Initial, or feverish, the period called also by the period of an active hyperemia lasts 3 — 4 days. The prodromal phenomena usually are absent. The disease begins, as a rule, sharply. There is a severe headache and dizziness, a back pain, extremities. Temperature in the first days reaches 39 — 40 ° above, is followed by a fever. The hyperemia of the person, neck and an upper part of a trunk, a hyperemia of conjunctivas, the expressed injection of vessels of scleras, puffiness of the person, puffiness a century, a swelling of lips, bright red language is objectively noted. Skin dry and hot.

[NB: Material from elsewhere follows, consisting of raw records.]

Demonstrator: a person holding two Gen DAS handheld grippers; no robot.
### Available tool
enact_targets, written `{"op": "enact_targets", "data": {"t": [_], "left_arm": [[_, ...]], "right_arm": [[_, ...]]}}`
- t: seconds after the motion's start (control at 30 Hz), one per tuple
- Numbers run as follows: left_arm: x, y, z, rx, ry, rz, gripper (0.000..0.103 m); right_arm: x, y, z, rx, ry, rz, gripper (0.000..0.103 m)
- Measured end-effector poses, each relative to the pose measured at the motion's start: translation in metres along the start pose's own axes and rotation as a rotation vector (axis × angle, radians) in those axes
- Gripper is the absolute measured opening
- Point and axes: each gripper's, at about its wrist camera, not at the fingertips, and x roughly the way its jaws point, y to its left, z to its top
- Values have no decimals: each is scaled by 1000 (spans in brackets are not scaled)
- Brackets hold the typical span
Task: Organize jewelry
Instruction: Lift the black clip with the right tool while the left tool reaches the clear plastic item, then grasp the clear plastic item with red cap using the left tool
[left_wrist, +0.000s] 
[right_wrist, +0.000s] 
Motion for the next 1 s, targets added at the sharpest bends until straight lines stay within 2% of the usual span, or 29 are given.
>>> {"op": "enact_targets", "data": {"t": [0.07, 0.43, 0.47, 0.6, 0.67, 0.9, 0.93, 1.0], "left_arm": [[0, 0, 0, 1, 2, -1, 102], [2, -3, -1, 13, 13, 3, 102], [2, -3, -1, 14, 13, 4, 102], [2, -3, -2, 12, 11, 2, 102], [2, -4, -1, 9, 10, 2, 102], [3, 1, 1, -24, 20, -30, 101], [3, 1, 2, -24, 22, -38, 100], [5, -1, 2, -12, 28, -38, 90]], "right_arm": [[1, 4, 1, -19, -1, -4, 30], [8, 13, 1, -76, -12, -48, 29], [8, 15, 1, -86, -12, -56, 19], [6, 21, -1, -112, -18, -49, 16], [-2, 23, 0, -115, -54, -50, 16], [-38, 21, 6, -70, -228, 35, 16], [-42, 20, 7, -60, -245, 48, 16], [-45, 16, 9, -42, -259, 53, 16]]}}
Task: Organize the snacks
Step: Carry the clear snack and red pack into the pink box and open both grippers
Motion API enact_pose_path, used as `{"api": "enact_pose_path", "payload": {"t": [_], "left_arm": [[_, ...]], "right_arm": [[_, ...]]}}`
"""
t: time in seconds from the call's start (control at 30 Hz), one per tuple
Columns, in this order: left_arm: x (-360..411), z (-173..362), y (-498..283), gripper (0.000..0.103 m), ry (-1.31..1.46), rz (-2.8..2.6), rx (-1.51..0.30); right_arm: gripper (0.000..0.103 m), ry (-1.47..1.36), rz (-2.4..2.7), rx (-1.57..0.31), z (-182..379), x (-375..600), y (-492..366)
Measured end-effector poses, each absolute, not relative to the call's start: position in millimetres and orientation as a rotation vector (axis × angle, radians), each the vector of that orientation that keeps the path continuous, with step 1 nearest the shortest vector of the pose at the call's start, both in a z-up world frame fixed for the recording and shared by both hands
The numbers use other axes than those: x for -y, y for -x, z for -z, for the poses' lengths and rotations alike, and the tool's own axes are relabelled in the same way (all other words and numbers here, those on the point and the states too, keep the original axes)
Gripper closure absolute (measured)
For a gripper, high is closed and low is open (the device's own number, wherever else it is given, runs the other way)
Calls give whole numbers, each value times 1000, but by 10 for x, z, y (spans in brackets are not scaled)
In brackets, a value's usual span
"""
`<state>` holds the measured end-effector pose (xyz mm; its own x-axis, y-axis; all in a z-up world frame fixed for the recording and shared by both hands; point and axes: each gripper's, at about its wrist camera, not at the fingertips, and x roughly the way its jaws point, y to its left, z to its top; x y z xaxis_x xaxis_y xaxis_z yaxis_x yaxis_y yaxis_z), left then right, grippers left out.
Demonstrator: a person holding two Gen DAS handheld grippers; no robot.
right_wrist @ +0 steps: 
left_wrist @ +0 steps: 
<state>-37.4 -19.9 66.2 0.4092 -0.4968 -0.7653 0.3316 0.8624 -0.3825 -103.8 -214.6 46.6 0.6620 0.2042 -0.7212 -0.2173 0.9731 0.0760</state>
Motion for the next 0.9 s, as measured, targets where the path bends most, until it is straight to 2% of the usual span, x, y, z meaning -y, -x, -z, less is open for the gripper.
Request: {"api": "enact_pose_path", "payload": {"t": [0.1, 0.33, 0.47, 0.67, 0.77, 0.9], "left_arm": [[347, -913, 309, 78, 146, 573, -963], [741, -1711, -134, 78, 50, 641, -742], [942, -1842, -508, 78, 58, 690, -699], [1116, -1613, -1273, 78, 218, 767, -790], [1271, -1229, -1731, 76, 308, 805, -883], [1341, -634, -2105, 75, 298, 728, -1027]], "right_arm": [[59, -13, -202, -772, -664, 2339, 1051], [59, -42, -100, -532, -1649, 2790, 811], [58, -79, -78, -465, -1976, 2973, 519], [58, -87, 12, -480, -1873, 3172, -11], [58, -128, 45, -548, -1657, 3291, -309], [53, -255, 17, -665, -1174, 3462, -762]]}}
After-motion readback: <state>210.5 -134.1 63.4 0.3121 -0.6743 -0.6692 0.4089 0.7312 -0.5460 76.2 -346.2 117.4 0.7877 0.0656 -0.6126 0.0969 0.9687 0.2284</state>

Sick eyforichna, are irritable, have sleeplessness. Thirst, nausea, numerous vomiting slime are characteristic. Pulse of 100 — 130 blows in 1 min., the ABP normal, cardiac sounds are muffled. For the 3rd day the condition of the patient worsens, appears cyanosis, jaundice in the form of a subikterichnost or an ikterichnost of scleras, nasal bleedings, bleeding of gums, impurity of blood in the emetic masses having an appearance of a coffee thick is possible, the kcal can be with impurity of blood. The liver and a spleen are a little increased and sensitive at a palpation. From now on bradycardia owing to the expressed intoxication, an oliguria, a leukopenia and an albuminuria comes to light. The type of the patient which received the name «amarilny mask» is characteristic: the person bloated with a crimson-bluish shade, eyes shine, conjunctivas are hyperemic, a photophobia, dacryagogue, bright red color of lips, expression uneasy, scared.

On 4 — the 5th days from an onset of the illness there comes the period of remission (lasting from several hours to 1 days): temperature falls to normal or subfebrile figures, the state considerably improves, head and muscular pains weaken or at all disappear, nausea and vomiting stops.

Remission can be absent, and then at once the initial stage is followed by the period of reaction. At an easy current recovery begins with temperature drop.

Observe medium-weight and heavy forms of a disease more often. In these cases the period of remission is replaced by the period of reaction lasting 3 — 4 days or the period of a venous staz which is characterized by the expressed intoxication and lack of a virusemia. The condition of patients progressively worsens, temperature increases again, the terrible hemorrhagic and icteric syndrome, and also a renal failure with the expressed albuminuria develop; the oliguria can be replaced by an anury, the azotemia is possible. During this period puffiness of the person disappears, the hyperemia of integuments is replaced by pallor with a bluish shade (venous staz), on mucous membranes hemorrhages are noted. Pulse rate 50 and even 40 blows in 1 min., cardiac sounds are muffled, sometimes with systolic noise on a top, the ABP falls, premature ventricular contraction and a collapse are possible. A liver at a palpation plotnovaty, painful. Indicators of bilirubin — direct and indirect raise (see. Hyperbilirubinemia ), zymohexases, aminotransferases, bromsulfoftaleinovy test (see), is registered urobilinuria (see). Hemorrhagic manifestations are most frequent — gastrointestinal bleedings (see); more rare happen nasal bleedings (see), hamaturia (see), hemorrhagic rash. An albuminuria — to 10 g/l and more depending on weight of a disease, in urine granular and hyaline cylinders appear. In blood and in this phase the leukopenia (there are 1500 — 2500 leukocytes in 1 mkl), a neutropenia and a lymphocytopenia, seldom a leukocytosis, a polyglobulia, high hemoglobin and a color indicator is noted, ROE accelerates, coagulability of blood is slowed down. These changes on 6 — the 7th day of a disease are most expressed. Death comes more often from an acute renal failure with development of an uremic coma and toxic encephalitis, is more rare from a hepatic coma or from myocarditis.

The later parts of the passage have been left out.